**What you are asked to do:** Skip the pictures. Set down, word for word, the lines from the start of the material up to and including the line with "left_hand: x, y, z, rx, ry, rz".

>>>

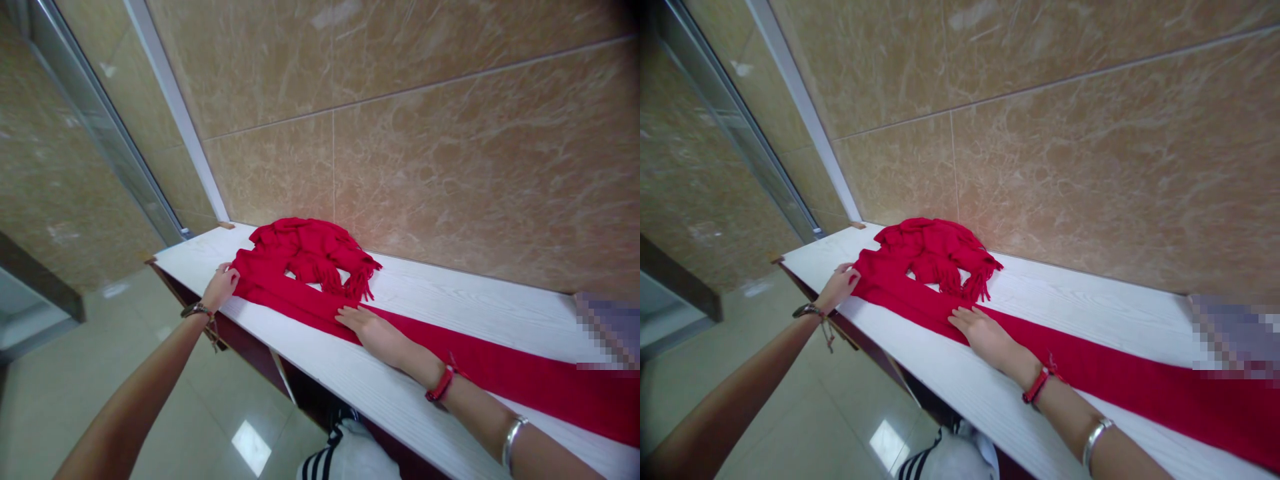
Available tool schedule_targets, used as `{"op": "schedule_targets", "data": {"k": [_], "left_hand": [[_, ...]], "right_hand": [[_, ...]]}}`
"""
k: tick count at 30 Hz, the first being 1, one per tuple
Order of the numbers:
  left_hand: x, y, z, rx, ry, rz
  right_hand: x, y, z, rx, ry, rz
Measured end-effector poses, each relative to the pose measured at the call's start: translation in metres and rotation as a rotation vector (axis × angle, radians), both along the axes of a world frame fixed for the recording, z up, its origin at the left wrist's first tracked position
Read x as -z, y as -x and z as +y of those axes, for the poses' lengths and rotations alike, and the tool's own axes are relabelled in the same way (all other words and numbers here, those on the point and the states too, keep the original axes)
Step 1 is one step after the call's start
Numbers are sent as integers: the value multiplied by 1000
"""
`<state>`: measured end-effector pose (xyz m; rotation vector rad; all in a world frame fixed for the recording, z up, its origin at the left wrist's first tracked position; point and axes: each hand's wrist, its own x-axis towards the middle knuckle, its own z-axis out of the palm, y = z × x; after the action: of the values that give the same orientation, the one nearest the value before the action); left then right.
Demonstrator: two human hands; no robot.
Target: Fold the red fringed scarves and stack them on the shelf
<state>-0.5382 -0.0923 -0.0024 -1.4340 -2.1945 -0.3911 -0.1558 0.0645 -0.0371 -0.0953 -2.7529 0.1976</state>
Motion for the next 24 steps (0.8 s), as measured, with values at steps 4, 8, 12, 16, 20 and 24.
{"op": "schedule_targets", "data": {"k": [4, 8, 12, 16, 20, 24], "left_hand": [[-6, -25, 4, 130, 109, 105], [-9, -57, 22, 347, 334, 218], [-6, -69, 34, 393, 458, 340], [-21, -68, 30, 382, 414, 352], [-35, -66, 16, 373, 377, 338], [-19, -68, 5, 335, 554, 299]], "right_hand": [[0, -12, -1, 79, -22, -20], [-2, -14, -1, 135, -19, -33], [-3, -16, 0, 186, -61, -30], [-7, -26, 2, 211, -119, -45], [-13, -39, 1, 229, -112, 41], [-8, -49, -2, 137, -150, -25]]}}
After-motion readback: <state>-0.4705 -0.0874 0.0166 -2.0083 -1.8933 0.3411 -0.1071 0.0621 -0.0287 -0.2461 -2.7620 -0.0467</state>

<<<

**Completed task:**
Available tool schedule_targets, used as `{"op": "schedule_targets", "data": {"k": [_], "left_hand": [[_, ...]], "right_hand": [[_, ...]]}}`
"""
k: tick count at 30 Hz, the first being 1, one per tuple
Order of the numbers:
  left_hand: x, y, z, rx, ry, rz

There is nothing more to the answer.